- REQUIREMENT
Output the number of lines in the material below containing "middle" and nothing more.

# # # #

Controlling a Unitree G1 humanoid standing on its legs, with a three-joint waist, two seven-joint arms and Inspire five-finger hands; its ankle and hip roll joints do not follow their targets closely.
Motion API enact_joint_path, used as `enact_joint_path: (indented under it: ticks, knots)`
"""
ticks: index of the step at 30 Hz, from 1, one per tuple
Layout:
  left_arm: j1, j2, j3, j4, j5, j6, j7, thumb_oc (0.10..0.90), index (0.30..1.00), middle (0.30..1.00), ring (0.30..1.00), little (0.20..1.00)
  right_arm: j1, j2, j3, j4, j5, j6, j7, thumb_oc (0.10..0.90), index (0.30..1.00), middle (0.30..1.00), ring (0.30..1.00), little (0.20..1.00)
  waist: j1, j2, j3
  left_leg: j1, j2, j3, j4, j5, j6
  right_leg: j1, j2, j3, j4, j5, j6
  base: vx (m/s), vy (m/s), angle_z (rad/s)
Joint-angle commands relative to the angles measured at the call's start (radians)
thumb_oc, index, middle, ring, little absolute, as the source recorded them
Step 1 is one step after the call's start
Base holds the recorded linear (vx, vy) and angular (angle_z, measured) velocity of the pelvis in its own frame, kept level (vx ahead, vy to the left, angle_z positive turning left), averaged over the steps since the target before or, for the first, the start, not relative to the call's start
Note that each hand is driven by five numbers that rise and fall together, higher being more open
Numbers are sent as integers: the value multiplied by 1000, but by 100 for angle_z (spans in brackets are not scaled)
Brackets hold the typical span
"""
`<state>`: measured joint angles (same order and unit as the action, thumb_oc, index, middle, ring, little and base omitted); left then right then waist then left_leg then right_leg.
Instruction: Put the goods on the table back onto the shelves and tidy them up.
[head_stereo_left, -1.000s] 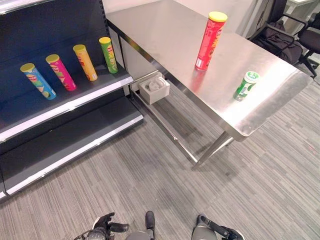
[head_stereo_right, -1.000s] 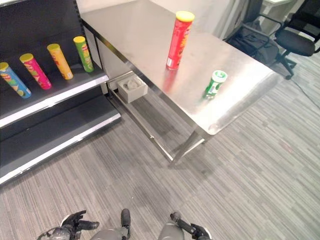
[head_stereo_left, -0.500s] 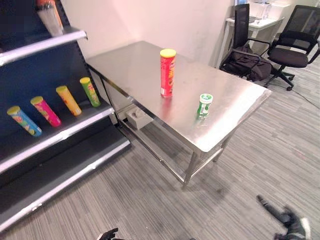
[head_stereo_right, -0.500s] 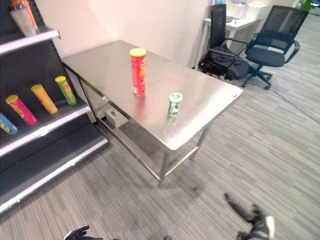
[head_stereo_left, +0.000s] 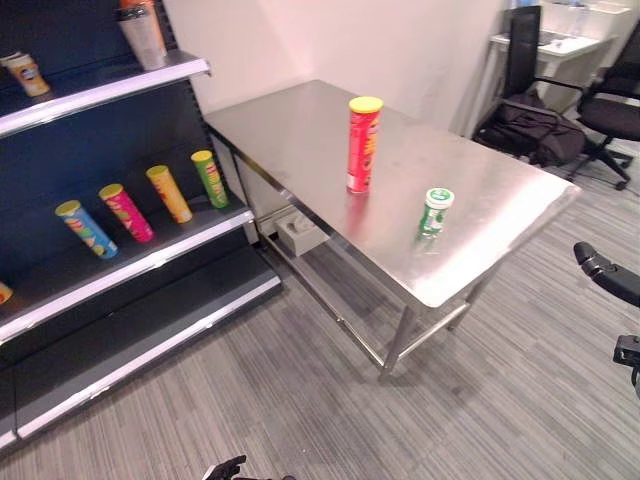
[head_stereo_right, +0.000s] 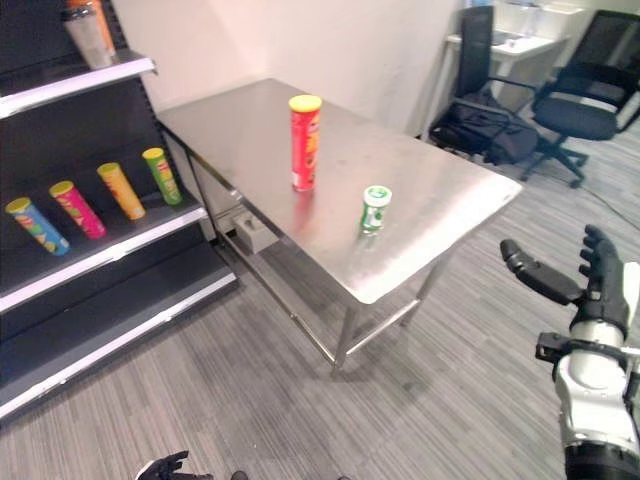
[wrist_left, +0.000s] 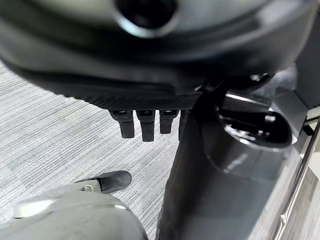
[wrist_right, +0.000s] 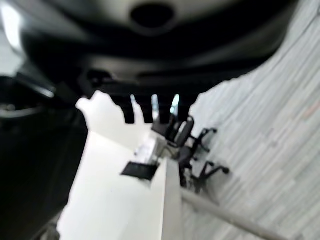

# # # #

- EXPECTED ANSWER
4